It’s Father’s Day today.
Last night over dinner I was asked if I missed my Dad.
Yes I do… but, though it’s weird to say it, I wish I missed him more.
Admittedly I was never really close to my father; we kids were mostly taken care of by Mum and our closest relatives. He wasn’t the ideal father figure for many reasons, but in any case, he was still our father. He was a lot closer to his friends and boy scouts whom he taught for a period of time, had a lot of respect for him, a relationship I’m proud yet envious of.
I went for a walk this afternoon around Balls Head; it was a cold but sunny Winter’s day. On the way back I took a different route that the usual road, and came to this little hidden circular lookout point that had a pretty good view of the Harbour Bridge.
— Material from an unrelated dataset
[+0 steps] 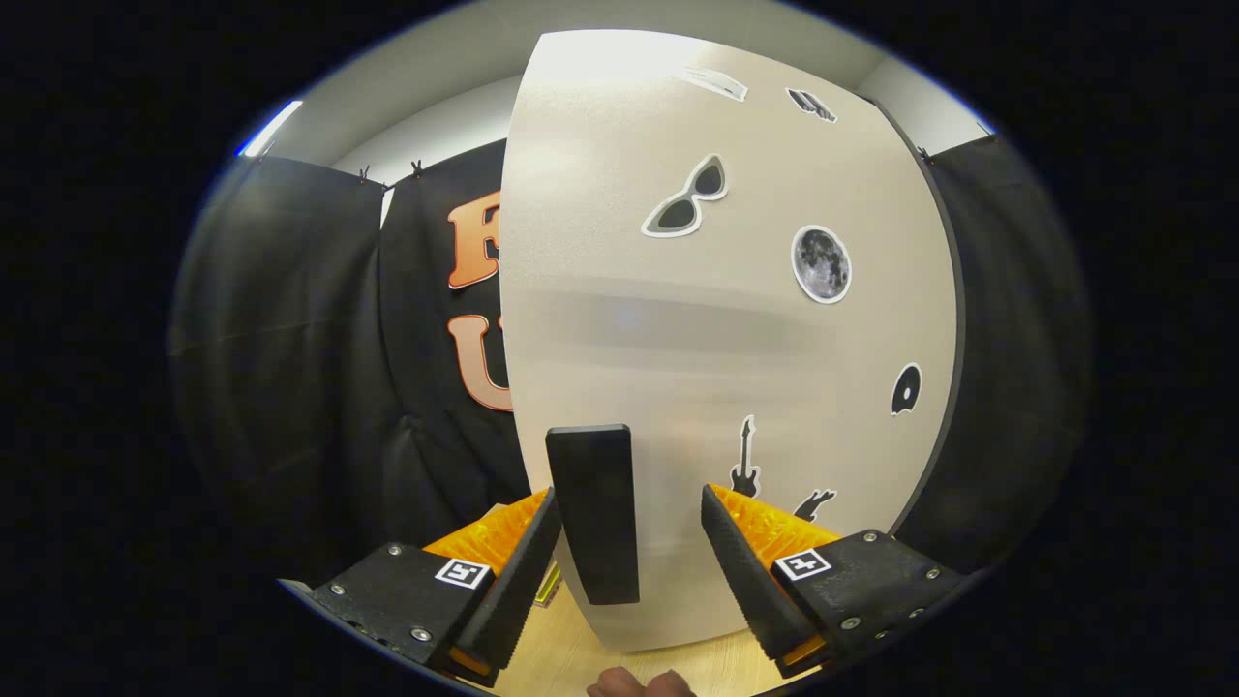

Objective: Open the shoe cabinet door, grab the shoes and put them into the shoe cabinet, then close the shoe cabinet door.

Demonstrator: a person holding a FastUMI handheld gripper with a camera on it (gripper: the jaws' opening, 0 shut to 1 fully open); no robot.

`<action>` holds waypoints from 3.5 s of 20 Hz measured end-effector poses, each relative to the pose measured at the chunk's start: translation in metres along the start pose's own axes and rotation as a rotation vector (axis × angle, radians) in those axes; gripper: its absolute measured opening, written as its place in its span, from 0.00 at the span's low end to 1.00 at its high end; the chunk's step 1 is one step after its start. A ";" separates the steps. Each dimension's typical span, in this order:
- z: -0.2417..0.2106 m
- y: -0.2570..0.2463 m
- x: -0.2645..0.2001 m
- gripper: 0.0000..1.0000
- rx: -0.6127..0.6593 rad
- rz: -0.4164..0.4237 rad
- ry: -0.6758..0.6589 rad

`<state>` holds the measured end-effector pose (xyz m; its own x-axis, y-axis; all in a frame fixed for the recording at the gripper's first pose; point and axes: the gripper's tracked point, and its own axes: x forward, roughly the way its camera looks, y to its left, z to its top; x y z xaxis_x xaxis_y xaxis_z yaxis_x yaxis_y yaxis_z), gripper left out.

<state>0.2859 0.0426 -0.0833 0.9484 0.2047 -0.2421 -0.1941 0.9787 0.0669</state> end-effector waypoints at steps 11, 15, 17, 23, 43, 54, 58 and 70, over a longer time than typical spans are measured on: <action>-0.003 -0.011 0.026 0.90 -0.016 -0.027 -0.003; 0.000 -0.010 0.026 0.90 0.015 -0.018 -0.002; -0.001 -0.010 0.023 0.90 0.013 -0.026 -0.004; -0.007 -0.002 0.024 0.91 0.020 -0.002 0.030; 0.008 -0.014 -0.203 0.91 -0.026 -0.148 -0.028; 0.030 -0.077 -0.304 0.91 0.008 -0.165 -0.122; 0.041 -0.095 -0.324 0.91 -0.002 -0.173 -0.153; 0.040 -0.110 -0.326 0.91 0.017 -0.167 -0.149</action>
<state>0.0079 -0.1327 0.0273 0.9938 0.0335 -0.1060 -0.0279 0.9982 0.0540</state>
As I was standing there a sudden thought entered my mind and I said out loud, “Happy Father’s Day, Dad”. I couldn’t help but break into a sob.
I wish I could have sent him a card he’d receive in his hands and read.
I wish he could have paid his taxes, renewed his passport and visited me here.
I wish when I was younger, I had made a better attempt at getting to know him.
I wish I had the kind of close relationship he had with his peers and students.
I wish I was a better daughter who knew who her father really was.
I wish I didn’t feel so bad not missing him more than I should.
I wish I was closer to him.
I wish for so many things, most of all I wish he was still alive, even though we don’t speak to each other much, or have lengthy conversations about anything, I just wish he was there for me to call and say to him, Happy Father’s Day, Dad.